I lurk this sub as a DA who doesn’t work with LLMs. I’ve seen the new executive order on AI in the US, and that the reaction to it is generally negative from the people on this sub.
Can someone explain to me why people in this community and other AI/ML/LLM/CS communities are critical of the Biden’s new executive order on AI?
Basically, what happened was the government said that they wanted greater accountability on models and AI so they added ambiguous requirements that are kind of impossible to enforce all the way, but also create other problems for the current generation of AI.
For example a model must comply by not being a national security threat, and that’s mostly to deal with misinformation, but it’s open ended enough that any model can suddenly become noncompliant with a court order overnight.
Citations are a big one that people don’t like but I actually like it because I feel like the models should be able to tell where they got the data from, to limit hallucinations. It’s just not something that the current technical frameworks really make easy or even possible because the training process itself is designed to make this impossible in most cases; companies don’t like it because it gets rid of the ambiguity that they previously had on the data said that they were using in brings to light the fact that now companies that make these models have to explicitly, make sure that every single bit of data they use for training allows them to do so it is something that they can see is OK being presented as a citation.
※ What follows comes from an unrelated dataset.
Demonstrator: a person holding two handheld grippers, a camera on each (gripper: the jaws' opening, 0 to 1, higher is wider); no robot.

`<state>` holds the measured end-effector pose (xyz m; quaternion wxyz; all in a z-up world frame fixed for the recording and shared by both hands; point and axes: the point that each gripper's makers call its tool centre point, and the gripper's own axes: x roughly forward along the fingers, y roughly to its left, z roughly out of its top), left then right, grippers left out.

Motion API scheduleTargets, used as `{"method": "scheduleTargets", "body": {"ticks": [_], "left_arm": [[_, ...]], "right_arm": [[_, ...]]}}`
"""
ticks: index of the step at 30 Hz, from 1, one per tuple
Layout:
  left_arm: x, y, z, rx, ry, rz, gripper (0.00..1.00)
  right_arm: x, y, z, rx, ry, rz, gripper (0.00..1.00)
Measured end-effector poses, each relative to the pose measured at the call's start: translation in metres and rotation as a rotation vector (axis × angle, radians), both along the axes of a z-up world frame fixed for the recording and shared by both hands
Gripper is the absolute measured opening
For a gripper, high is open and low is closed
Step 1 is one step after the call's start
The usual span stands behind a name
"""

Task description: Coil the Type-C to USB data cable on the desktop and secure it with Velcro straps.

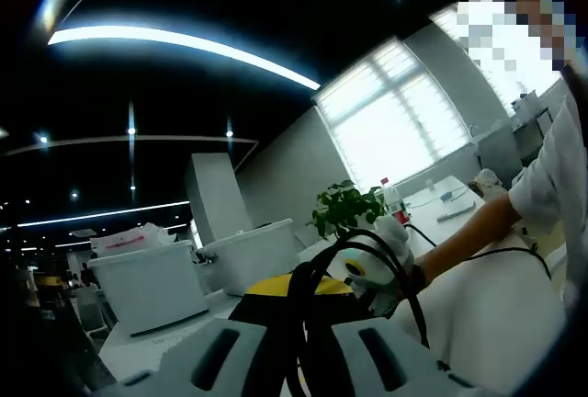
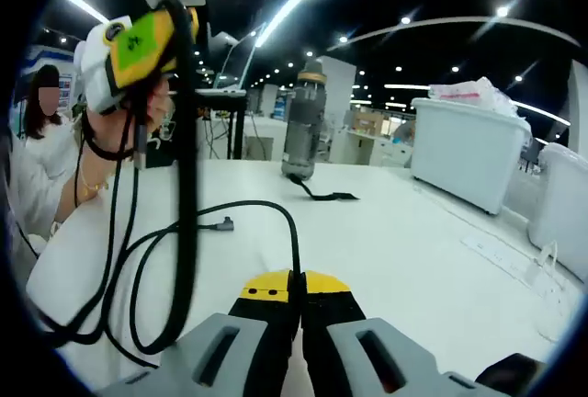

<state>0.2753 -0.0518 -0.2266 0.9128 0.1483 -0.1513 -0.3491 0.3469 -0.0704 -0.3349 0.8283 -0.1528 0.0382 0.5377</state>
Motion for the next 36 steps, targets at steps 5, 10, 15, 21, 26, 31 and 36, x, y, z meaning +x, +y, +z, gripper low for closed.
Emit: {"method": "scheduleTargets", "body": {"ticks": [5, 10, 15, 21, 26, 31, 36], "left_arm": [[0.012, 0.0, -0.01, 0.037, -0.017, 0.036, 0.04], [0.016, -0.007, -0.022, 0.1, -0.017, 0.032, 0.04], [0.025, -0.002, -0.025, 0.136, -0.073, 0.09, 0.05], [0.031, 0.005, -0.025, 0.202, -0.154, 0.179, 0.1], [0.036, 0.006, -0.027, 0.15, -0.113, 0.165, 0.15], [0.033, 0.0, -0.037, 0.198, -0.055, 0.144, 0.05], [0.04, 0.006, -0.046, 0.221, 0.01, 0.173, 0.05]], "right_arm": [[-0.018, -0.03, 0.035, 0.102, -0.073, -0.028, 0.02], [-0.036, -0.042, 0.064, 0.228, -0.097, 0.018, 0.02], [-0.045, -0.041, 0.07, 0.274, -0.062, 0.068, 0.02], [-0.047, -0.04, 0.067, 0.291, -0.029, 0.092, 0.02], [-0.063, -0.03, 0.067, 0.298, 0.0, 0.183, 0.02], [-0.066, -0.026, 0.061, 0.279, 0.026, 0.194, 0.03], [-0.057, -0.036, 0.081, 0.347, 0.086, 0.141, 0.16]]}}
This brings back all the intellectual property stuff that is currently being ignored by the groups that are going around and stealing data for training; it also cuts the shadow elements out of the market and they don’t like that but I think it’s a good thing.
Most of the people that are complaining about this are just angry because they understand this also widens the moat, while at the same time directly harms openAI as the current incumbent that does not use citations the correct way.